You will never see timothy in Texas because it is a cool season grass that can't handle the heat and humidity. You would never be able to get it established in the first place. You see Bermuda (also called coastal or coastal bermuda) because that is the best adapted grass for that area. It is a warm season grass (meaning it grows best when temps are above 75 and is not winter hardy), makes a great hay, tolerates grazing, tolerates drought, it's a perennial and it's moderately long lived. There are different varieties that are going to be better suited for different soil types, use and amount of water available. Bermuda does require a lot of fertilizer but the amount of forage it can produce is off the chart. Not uncommon to get over 8T per acre.


----------



## its lbs not miles (Sep 1, 2011)

poundinghooves said:


> Our pasture is coming back fairly well after a long, yucky winter and is really greening up, but there are still some bare spots and my dad plans to spread some seed on those spots to help replenish the grass. What types of pasture seed would be best for this? He mentioned some clover and another type I can't remember the name of at the moment. Also, we may possibly take a cutting of hay off of it at some point, if possible. Any advice is appreciated. Thanks!


As already stated it will depend on where you are since location will determine what grasses do best in your area.
If you live east of west Texas and south of the Mason Dixon (i.e. the Southeast) and you want a grass that will keep coming back (year after year after year....until 50 years into the next ice age, because it's tough to get rid of) you can plant Bahia grass. It's a very resilient grass, grows like gang buster, good for grazing and makes a decent hay (raised horses, cattle and goats on it for years....as far back as I can remember). If you ever want to get rid of it though you'll have to keep it cut so it never goes to seed (it get's a lot of seed per stem), plow it under and plant something almost as aggressive over it (and follow up by pulling out, by the root...might want to dig it out...and clumps that have refused to give up just yet). Took my father over 5 years to finally clear all of it out of his yard (those little seeds are determined and it grows fast so it requires a lot of cutting....not what most people would want in their lawn unless they just love cutting the grass a lot).


----------



## Saddlebag (Jan 17, 2011)

When I mentioned timothy it's because it grows well in our area. You'll need to overseed what grows best in your area and it sounds like Bermuda which doesn't grow here at all. Call your district agricultural agent who will best advise you on what to do.


----------



## stevenson (Sep 12, 2011)

I am in area that is Hot and dry. I must irrigate to have a pasture. I have clay soil. 
Does this sound like your area ? I planted giant bermuda . It does great, reseeds and spreads by roots. The root system gets deep into the soil so it would be hard to get rid of.
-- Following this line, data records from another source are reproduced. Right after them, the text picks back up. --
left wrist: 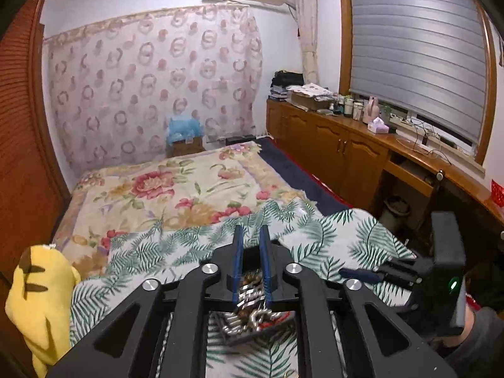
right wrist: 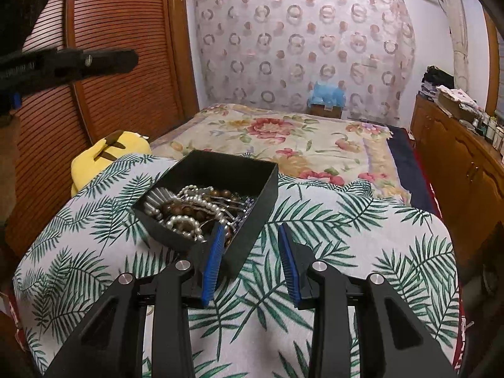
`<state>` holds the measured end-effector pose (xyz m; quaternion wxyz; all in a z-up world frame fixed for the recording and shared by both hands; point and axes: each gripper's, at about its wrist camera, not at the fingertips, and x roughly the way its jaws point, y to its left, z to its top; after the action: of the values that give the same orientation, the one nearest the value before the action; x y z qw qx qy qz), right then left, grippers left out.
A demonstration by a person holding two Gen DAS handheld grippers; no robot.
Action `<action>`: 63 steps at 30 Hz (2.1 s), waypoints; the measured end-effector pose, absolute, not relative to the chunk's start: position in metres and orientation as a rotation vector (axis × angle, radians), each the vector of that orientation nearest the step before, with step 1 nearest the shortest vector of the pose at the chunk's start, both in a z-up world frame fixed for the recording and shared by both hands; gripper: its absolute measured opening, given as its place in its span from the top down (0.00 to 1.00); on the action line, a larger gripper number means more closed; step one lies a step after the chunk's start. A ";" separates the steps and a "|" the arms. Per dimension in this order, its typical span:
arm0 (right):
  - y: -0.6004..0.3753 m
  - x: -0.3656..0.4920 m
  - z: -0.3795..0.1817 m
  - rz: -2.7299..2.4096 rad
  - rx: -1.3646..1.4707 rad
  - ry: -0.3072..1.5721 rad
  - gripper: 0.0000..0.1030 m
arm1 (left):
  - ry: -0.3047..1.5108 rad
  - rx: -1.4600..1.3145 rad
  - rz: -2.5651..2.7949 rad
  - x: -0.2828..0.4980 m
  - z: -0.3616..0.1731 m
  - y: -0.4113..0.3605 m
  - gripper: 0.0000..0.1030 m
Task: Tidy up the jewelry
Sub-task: 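Move both open tools from the box to the gold ring and small earring, then grasp the gold ring with the right tool while the left tool grasps the small gold earring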
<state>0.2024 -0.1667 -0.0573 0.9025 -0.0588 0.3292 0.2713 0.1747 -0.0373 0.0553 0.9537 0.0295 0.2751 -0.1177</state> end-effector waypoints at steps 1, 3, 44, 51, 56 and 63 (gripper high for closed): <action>-0.167 0.200 -0.058 0.565 -0.120 0.682 0.63 | 0.565 0.061 -0.235 0.171 0.050 -0.035 0.84; -0.166 0.194 -0.060 0.577 -0.122 0.686 0.63 | 0.577 0.069 -0.229 0.164 0.040 -0.030 0.83; -0.077 0.141 -0.116 0.785 -0.363 0.846 0.74 | 0.779 0.055 -0.183 0.075 -0.092 0.009 0.10; -0.091 0.138 -0.109 0.759 -0.325 0.827 0.74 | 0.803 0.069 -0.198 0.077 -0.097 0.000 0.10; -0.107 0.134 -0.102 0.730 -0.300 0.806 0.74 | 0.813 0.081 -0.221 0.080 -0.098 -0.009 0.10; -0.125 0.136 -0.101 0.693 -0.283 0.802 0.74 | 0.836 0.089 -0.289 0.087 -0.101 -0.029 0.16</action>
<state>0.1364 -0.1254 -0.1007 0.8532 -0.1344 0.3813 0.3295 0.0866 -0.0286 -0.1014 0.9029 0.0428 0.4042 -0.1397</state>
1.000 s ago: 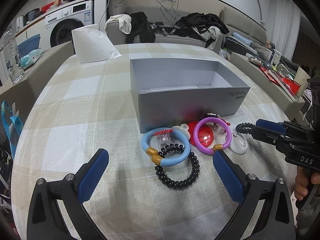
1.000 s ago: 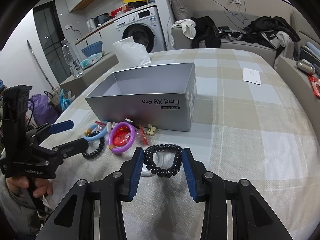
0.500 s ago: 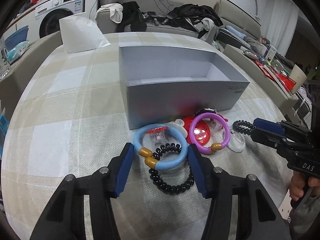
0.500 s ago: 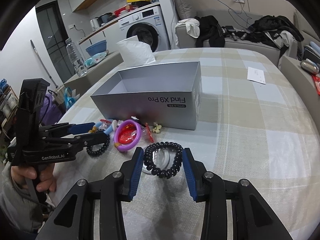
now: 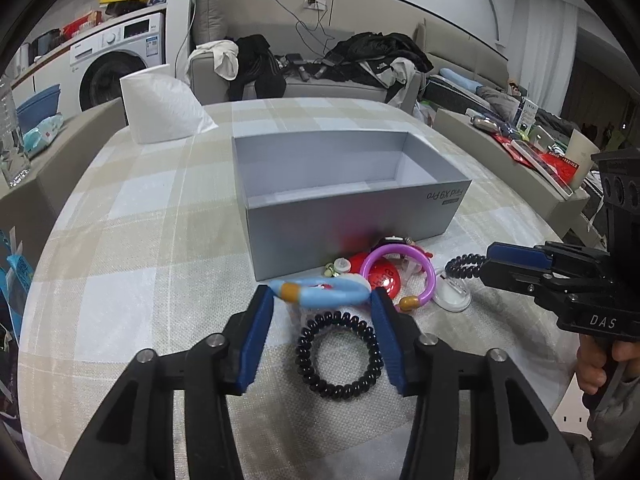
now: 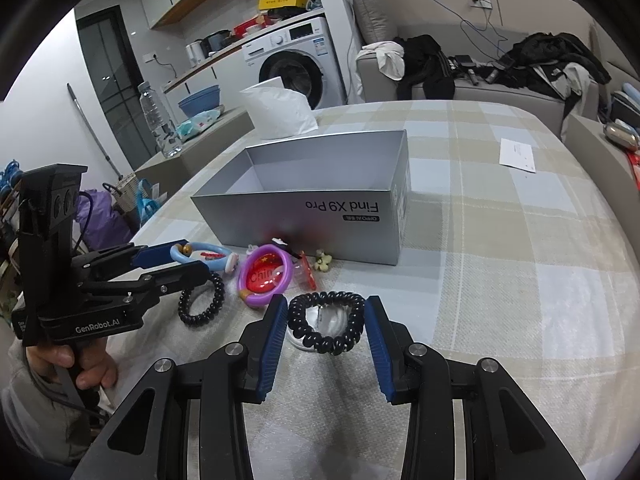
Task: Organize jewelry
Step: 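Lift the blue bangle with left tool while right tool carries the black bracelet over the box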
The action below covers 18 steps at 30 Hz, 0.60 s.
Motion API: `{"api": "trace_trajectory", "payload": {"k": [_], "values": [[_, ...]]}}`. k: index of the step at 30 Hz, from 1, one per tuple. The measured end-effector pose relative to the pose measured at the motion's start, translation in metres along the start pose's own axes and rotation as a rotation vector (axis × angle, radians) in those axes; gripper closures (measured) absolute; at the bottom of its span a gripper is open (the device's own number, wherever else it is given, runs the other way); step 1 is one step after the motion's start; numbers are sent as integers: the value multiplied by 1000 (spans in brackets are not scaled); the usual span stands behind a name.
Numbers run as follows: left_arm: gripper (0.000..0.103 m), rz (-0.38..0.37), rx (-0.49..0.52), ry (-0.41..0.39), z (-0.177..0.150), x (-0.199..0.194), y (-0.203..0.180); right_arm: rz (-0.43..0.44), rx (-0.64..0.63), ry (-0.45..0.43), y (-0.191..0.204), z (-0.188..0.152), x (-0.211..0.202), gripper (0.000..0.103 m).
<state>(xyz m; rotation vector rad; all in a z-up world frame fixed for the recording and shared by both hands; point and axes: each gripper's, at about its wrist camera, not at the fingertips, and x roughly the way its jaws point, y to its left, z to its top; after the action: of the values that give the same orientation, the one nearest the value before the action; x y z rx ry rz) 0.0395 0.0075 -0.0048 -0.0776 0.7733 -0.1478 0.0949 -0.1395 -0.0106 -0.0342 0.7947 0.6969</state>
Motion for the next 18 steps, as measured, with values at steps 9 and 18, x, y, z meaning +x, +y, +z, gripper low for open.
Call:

Great for summer grass that last up till Oct - Dec , depends on how soon it gets cold. 
Figure out which garden zone you are, your soil type and go to a local AG extension they may be able to advise you, mine was not so helpful. be careful with the type of clover if you use it, some are worse than others for the drooling and photosensitive reactions in white faced horses.


----------



## Luvs Horses (Jan 9, 2014)

Left Hand Percherons said:


> You will never see timothy in Texas because it is a cool season grass that can't handle the heat and humidity. You would never be able to get it established in the first place. You see Bermuda (also called coastal or coastal bermuda) because that is the best adapted grass for that area. It is a warm season grass (meaning it grows best when temps are above 75 and is not winter hardy), makes a great hay, tolerates grazing, tolerates drought, it's a perennial and it's moderately long lived. There are different varieties that are going to be better suited for different soil types, use and amount of water available. Bermuda does require a lot of fertilizer but the amount of forage it can produce is off the chart. Not uncommon to get over 8T per acre.


cool thanks that is good to know. :thumbsup:


----------



## poundinghooves (Aug 5, 2010)

We ended up planting fescue. Thanks for the info!


----------



## stevenson (Sep 12, 2011)

Left Hand.. I dont have to use a lot of Fertilizer on my Bermuda, I only fertilize once a year. 
and my pastures get thick in the summer months. sure saves on the Hay !


----------



## Left Hand Percherons (Feb 1, 2011)

stevenson said:


> Left Hand.. I dont have to use a lot of Fertilizer on my Bermuda, I only fertilize once a year.
> and my pastures get thick in the summer months. sure saves on the Hay !


 But you probably don't have water and you aren't harvesting the hay off of it. On average you need 50# available N for each T of bermuda hay. If you get 6 T per acre that's 300# N per year. Bermuda hay is typically harvested in 24-28 day intervals through the growing season and fertilizer is applied after every cutting. If you are using straight urea, that's 650# per acre. That's a chunk of change even when you can sell it for $200/T but it's more like $100/T in TX.

Fescue is a cool season grass.


----------



## stevenson (Sep 12, 2011)

LEft Hand perch... lol.. I must irrigate as we dont get rain. i dont Hay the pasture, my pasture is for grazing.


----------